7 Reminders to Keep Your Email Open Rate High

email

Are you neglecting email marketing in pursuit of shiny objects (like social media)?

Jon Chang, global product marketer for IBM Watson and lecturer on NYU's adjunct faculty teaching social media and web analytics, still sees email as a crucial channel for marketers and communicators in 2019.

Jon Chang
Jon Chang, NYU adjunct professor of social media and web analytics and global product marketer at IBM Watson

On May 7, Chang spoke on email marketing to attendees of The Social Shake-Up 2019. Chang noted the great assist that email marketing offers: top of funnel entry. "Once you do have [customers] in your funnel, you get growing information about who they are, what they care about and what they interact with, which you can use in crafting further messages," he argued.

Here are seven of Chang's tips and reminders for communicators looking to strengthen their chops as email tacticians:

Quality check your competitors and brand heroes' automated messages. “The best game to play is to sign up for a brand just so you can test their automation. Apparently, marketers are horrible at making 'if/then' statements," Chang ribbed. His point is valid, if a tough pill to swallow: Often, communicators are concerned with short-term gains (open rates, list growth, etc.) when they should really be thinking a few steps ahead of their audience.

Time to get personal. The days of homogenous email blasts to a large list are long over. Email marketing in 2019, according to Chang, requires:

  • Giving audiences VIP treatment
  • Hyper-targeting
  • Personalization
  • Automation
  • Performance measurement

Nurture different interest groups. Newsletters can help you determine shared values and interests between members of your audience—as well as between your audience and your brand—based on which emails your list members share or open. Newsletters should have a regular cadence, and be catered to readers' interests. When they don't nurture those values, "newsletters typically go terribly wrong," said Chang.

Generate leads by showcasing your best content. For top-of-funnel emails and lead generation efforts, marketers can share quality images and articles to get users to subscribe to updates, additional newsletters or download content catered to their interests.
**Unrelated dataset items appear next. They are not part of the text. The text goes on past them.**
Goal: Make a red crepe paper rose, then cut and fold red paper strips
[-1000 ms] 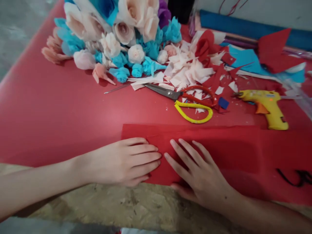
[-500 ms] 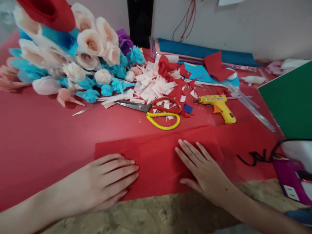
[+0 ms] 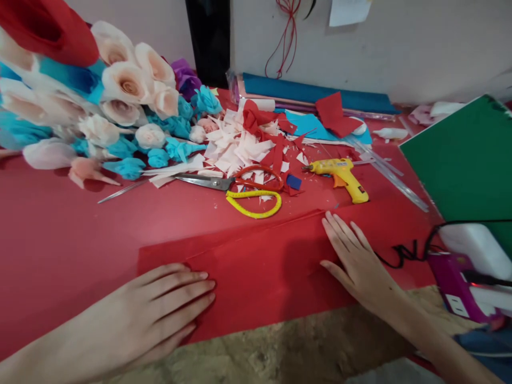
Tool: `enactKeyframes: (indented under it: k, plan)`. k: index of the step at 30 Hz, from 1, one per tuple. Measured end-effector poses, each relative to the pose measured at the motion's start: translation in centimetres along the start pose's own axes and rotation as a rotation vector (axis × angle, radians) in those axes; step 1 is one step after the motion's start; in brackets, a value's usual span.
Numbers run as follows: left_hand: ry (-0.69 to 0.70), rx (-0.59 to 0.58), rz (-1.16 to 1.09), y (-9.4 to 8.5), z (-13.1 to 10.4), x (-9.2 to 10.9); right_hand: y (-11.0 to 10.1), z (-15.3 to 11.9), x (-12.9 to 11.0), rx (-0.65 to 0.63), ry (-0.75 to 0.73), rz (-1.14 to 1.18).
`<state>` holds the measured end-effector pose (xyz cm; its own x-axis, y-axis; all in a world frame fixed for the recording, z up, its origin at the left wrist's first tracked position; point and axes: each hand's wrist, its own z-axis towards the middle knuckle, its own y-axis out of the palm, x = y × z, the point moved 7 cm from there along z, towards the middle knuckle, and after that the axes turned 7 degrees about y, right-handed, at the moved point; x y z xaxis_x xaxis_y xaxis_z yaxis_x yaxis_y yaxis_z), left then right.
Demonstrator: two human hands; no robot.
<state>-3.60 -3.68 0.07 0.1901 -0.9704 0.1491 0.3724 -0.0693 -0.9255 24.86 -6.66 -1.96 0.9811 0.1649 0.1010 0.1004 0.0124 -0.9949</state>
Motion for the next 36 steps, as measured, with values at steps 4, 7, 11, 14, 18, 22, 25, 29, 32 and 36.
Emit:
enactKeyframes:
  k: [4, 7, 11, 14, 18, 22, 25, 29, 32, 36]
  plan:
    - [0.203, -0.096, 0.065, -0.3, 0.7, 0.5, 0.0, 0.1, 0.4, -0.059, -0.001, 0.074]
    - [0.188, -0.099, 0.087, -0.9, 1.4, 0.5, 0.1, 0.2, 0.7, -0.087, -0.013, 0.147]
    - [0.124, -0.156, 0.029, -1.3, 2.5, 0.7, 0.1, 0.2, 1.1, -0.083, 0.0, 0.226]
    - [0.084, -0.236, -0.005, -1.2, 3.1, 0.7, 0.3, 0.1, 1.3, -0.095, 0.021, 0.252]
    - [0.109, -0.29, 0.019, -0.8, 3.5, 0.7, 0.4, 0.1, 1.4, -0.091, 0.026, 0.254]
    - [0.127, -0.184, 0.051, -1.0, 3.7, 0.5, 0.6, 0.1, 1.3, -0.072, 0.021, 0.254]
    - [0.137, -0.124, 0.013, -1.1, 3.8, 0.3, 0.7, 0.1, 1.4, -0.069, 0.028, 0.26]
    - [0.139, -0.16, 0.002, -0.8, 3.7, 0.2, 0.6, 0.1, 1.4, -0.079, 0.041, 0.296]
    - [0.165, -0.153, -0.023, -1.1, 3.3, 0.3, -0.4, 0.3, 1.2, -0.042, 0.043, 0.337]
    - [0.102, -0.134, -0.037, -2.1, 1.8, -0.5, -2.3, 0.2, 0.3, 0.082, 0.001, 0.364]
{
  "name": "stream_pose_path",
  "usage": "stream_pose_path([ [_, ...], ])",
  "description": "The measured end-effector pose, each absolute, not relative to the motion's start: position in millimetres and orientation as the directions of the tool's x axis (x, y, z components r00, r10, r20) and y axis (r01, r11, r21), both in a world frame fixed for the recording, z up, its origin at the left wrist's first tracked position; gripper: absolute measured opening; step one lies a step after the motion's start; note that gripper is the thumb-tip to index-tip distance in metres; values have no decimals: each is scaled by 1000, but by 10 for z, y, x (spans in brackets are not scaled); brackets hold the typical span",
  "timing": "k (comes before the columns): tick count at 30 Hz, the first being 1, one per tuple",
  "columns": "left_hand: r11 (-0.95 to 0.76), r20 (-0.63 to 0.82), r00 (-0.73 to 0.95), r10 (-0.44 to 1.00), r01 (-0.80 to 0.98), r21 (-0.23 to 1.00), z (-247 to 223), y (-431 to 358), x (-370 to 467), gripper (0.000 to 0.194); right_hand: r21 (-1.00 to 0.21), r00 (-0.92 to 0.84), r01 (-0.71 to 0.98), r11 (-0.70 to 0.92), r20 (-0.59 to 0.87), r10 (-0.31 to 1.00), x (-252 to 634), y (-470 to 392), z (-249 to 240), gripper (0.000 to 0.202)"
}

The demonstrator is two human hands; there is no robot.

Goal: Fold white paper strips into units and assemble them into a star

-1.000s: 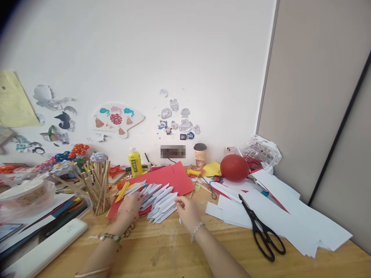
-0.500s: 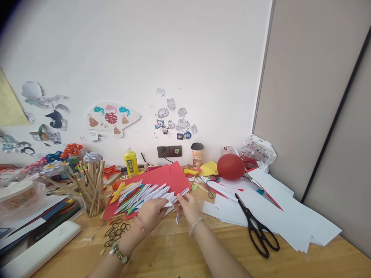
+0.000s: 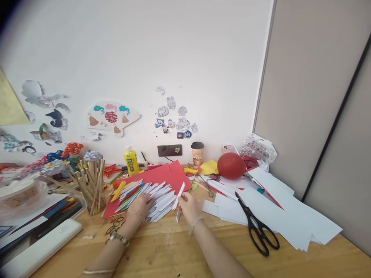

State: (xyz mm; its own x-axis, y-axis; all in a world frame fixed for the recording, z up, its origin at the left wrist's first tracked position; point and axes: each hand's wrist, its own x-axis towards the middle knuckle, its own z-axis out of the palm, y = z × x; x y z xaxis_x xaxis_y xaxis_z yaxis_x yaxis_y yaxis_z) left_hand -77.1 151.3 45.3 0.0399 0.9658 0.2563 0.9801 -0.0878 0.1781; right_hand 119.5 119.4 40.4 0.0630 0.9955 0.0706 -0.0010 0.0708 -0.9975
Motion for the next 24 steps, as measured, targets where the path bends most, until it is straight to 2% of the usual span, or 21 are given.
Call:
stream_pose_path([
  [3, -101, 294, 41, 955, 976, 191, 455, 1515, -766, 24, -995, 62, 44, 92, 95, 994, 1196, 1168, 430, 13],
  [5, -128, 317, 59, 947, 971, 203, 495, 1503, -767, 24, -970, 78, 167, 175, 190, 979, 1202, 1142, 458, 14],
  [7, -171, 337, 91, 937, 962, 214, 553, 1484, -771, 23, -870, 71, 378, 317, 369, 927, 1214, 1112, 496, 17],
  [9, -240, 355, 153, 922, 946, 218, 611, 1463, -770, 21, -709, 29, 557, 432, 537, 843, 1234, 1088, 540, 19],
  [12, -451, 431, 302, 850, 841, 299, 668, 1432, -742, 20, -573, -8, 639, 513, 661, 750, 1274, 1076, 593, 21],
  [14, -566, 492, 353, 796, 722, 398, 685, 1410, -702, 18, -537, -54, 646, 543, 677, 734, 1291, 1078, 601, 23],
  [16, -598, 517, 339, 786, 631, 494, 693, 1384, -651, 15, -526, -107, 664, 532, 637, 763, 1288, 1080, 581, 24],
  [20, -567, 531, 240, 812, 539, 623, 706, 1313, -529, 15, -477, -159, 747, 463, 549, 821, 1233, 1075, 495, 24],
  [24, -497, 526, 79, 847, 472, 729, 705, 1253, -400, 17, -434, -226, 718, 544, 594, 772, 1182, 1086, 410, 28],
])
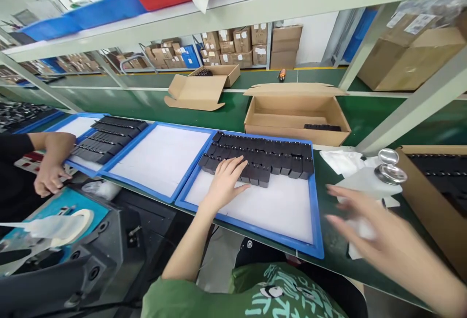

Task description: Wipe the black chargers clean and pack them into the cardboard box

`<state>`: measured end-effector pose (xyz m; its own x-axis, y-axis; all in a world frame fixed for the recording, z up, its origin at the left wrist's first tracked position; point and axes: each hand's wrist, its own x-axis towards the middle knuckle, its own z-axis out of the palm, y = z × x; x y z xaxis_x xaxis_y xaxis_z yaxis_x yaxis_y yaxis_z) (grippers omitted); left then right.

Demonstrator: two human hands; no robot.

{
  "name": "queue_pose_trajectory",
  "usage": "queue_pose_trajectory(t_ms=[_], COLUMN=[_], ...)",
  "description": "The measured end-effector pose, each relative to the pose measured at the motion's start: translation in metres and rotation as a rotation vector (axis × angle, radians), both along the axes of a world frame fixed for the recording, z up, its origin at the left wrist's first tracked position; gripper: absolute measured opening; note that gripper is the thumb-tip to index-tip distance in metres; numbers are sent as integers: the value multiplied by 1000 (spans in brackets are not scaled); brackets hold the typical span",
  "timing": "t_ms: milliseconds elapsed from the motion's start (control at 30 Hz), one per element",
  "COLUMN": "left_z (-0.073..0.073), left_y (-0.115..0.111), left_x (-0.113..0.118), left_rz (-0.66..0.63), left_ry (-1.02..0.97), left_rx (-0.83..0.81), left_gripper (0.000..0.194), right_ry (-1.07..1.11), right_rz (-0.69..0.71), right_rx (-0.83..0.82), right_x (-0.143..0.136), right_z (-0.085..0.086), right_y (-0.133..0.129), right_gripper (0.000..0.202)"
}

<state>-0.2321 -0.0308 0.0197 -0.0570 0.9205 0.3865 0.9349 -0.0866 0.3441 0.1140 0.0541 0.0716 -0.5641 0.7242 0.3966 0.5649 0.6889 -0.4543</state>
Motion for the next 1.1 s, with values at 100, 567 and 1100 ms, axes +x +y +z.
queue_pose_trajectory(t_ms=[100,567,1100], left_z=[-1,-20,79], left_y=[18,43,0], left_x=[-12,-43,126], left_rz=[-72,-316,-538], left_ry=[123,294,489], left_rx=[-62,-36,-203], left_gripper=[58,46,33], right_ry=[-142,-227,179], right_rz=[265,97,74], right_rx=[-133,-134,-311], right_x=[-82,-178,-5], right_z=[-34,-75,-34], right_y=[12,15,-55], right_gripper=[58,43,58])
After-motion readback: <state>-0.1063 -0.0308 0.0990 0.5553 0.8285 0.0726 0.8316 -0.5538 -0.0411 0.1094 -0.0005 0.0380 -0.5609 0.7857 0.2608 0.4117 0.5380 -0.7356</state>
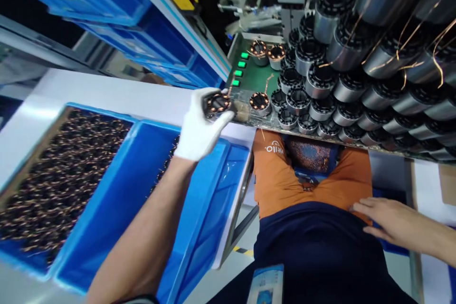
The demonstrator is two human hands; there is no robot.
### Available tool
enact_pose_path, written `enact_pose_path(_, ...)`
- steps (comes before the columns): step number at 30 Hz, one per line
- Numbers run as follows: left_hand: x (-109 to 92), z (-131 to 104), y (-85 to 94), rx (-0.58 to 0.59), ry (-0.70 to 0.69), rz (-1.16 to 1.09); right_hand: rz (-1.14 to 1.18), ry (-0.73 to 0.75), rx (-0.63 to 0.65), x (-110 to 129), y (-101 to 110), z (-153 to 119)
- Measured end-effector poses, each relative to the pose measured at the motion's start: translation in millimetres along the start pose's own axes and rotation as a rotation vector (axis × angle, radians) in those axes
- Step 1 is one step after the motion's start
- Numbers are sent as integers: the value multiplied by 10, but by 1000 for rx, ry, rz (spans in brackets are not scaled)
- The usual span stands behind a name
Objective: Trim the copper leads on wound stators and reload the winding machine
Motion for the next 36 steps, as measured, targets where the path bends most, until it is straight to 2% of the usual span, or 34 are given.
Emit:
enact_pose_path(2,53,165,-164,87,9,27,-14,-14,38,52,-32,49)
enact_pose_path(5,29,270,-344,179,-20,22,-38,-50,49,85,22,48)
enact_pose_path(8,78,417,-326,171,1,-153,-27,-122,51,60,49,-42)
enact_pose_path(10,156,623,-250,127,40,-191,6,-172,60,51,22,-97)
enact_pose_path(12,214,904,-189,75,53,-66,54,-199,91,82,-29,-110)
enact_pose_path(14,243,1207,-219,72,68,94,113,-206,114,160,-68,-76)
enact_pose_path(18,245,1683,-578,219,133,182,176,-218,137,353,-63,50)
enact_pose_path(21,216,1853,-845,255,150,149,154,-215,137,443,-13,109)
enact_pose_path(24,194,1881,-949,233,142,118,161,-213,107,463,10,108)
enact_pose_path(27,156,1818,-896,174,130,78,196,-214,95,456,-41,70)
enact_pose_path(30,98,1736,-722,62,175,23,212,-205,121,459,-111,41)
enact_pose_path(32,10,1681,-539,-71,198,-42,226,-196,118,469,-101,56)
enact_pose_path(34,-157,1582,-356,-203,176,-206,233,-170,61,500,9,124)
enact_pose_path(36,-429,1388,-250,-247,117,-417,224,-112,-45,575,225,236)
Point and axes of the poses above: each hand's wrist, its own z-axis towards the middle knuckle, its own y-axis out of the back of the hand, x = y × z, the point moved 5 cm from there along z, towards the middle knuckle, and after that the axes turned 2 degrees about x, right-handed, at the moved point
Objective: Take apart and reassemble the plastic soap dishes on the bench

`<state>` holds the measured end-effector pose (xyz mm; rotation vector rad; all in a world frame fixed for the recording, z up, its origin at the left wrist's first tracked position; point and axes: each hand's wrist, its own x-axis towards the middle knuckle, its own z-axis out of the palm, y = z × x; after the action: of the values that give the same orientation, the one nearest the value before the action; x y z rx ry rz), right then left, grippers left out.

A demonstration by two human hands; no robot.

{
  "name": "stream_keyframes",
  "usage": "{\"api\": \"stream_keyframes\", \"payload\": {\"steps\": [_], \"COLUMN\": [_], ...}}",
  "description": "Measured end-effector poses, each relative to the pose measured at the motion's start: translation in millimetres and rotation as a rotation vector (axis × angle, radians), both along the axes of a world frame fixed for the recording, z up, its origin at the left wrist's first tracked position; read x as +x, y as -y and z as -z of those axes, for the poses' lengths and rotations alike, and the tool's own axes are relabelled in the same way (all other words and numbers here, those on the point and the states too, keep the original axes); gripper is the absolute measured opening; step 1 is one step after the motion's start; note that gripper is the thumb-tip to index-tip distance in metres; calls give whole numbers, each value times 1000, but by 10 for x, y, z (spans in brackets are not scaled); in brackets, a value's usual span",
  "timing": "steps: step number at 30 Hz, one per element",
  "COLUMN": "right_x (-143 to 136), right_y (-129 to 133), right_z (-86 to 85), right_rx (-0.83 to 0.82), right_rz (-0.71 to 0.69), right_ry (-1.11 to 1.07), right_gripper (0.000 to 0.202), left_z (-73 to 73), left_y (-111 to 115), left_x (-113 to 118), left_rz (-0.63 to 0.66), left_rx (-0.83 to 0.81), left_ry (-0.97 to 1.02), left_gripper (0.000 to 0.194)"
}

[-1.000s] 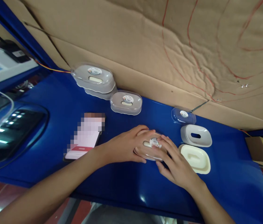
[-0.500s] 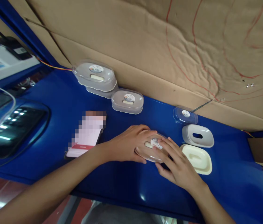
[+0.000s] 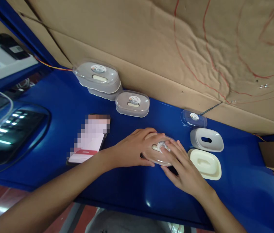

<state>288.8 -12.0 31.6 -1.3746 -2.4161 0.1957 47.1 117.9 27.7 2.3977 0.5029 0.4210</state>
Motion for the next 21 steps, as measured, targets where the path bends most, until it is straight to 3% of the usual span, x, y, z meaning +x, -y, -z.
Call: {"api": "stream_keyframes", "payload": {"steps": [4,14,21], "right_x": [-18,-44,-71], "right_y": [0,17,18], "right_z": [23,16,-2], "right_rx": [-56,66,65], "right_rz": [41,28,34], "right_ry": [-1,145,148], "right_gripper": [79,77,78], "left_z": [-28,13,-6], "left_y": [12,30,1], "left_x": [-8,-33,-37], "left_rz": [-2,-3,25], "left_rx": [-17,-34,-116], "left_ry": [-9,46,36], "left_gripper": [101,101,101]}}
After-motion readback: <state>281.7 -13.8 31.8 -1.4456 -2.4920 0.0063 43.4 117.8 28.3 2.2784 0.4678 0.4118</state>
Benchmark engagement using the metrics at hand. "The best part of email is that the metrics are crazy simple," said Chang. There are only eight metrics marketers need worry about—and these are straightforward to report back on and analyze:

  • Sent
  • Bounced
  • Delivered
  • Opened
  • Unopened
  • Clicked
  • Not Clicked
  • Unsubscribed

Leverage automation for audience growth. The most commonly utilized form of email automation is for on-boarding campaigns, Chang noted. "Once someone signs up, you'll want to send them related offers that build upon what they’ve already done." Email service providers offer the ability to sequence, schedule and segment automated emails based on whether users opt into updates (this can happen through something as simple as a pop-up call-to-action on your website).

When it comes to regulation, be patient and pragmatic. Canadian privacy law (CAN-SPAM and CASL) requires users to opt-in, as well as a place to opt-out and a physical address present in email. In Europe, GDPR requires a lawful purpose for storing personal information (including name, address, location, health information, income, IP address and cultural profile). Regarding the adjustment to GDPR compliance (not to mention other state-led privacy regulation initiatives), Chang said, "It’s great for us as humans, it’s a little more challenging as marketers, and that’s why we have to be intentional about the information we collect and how we apply it."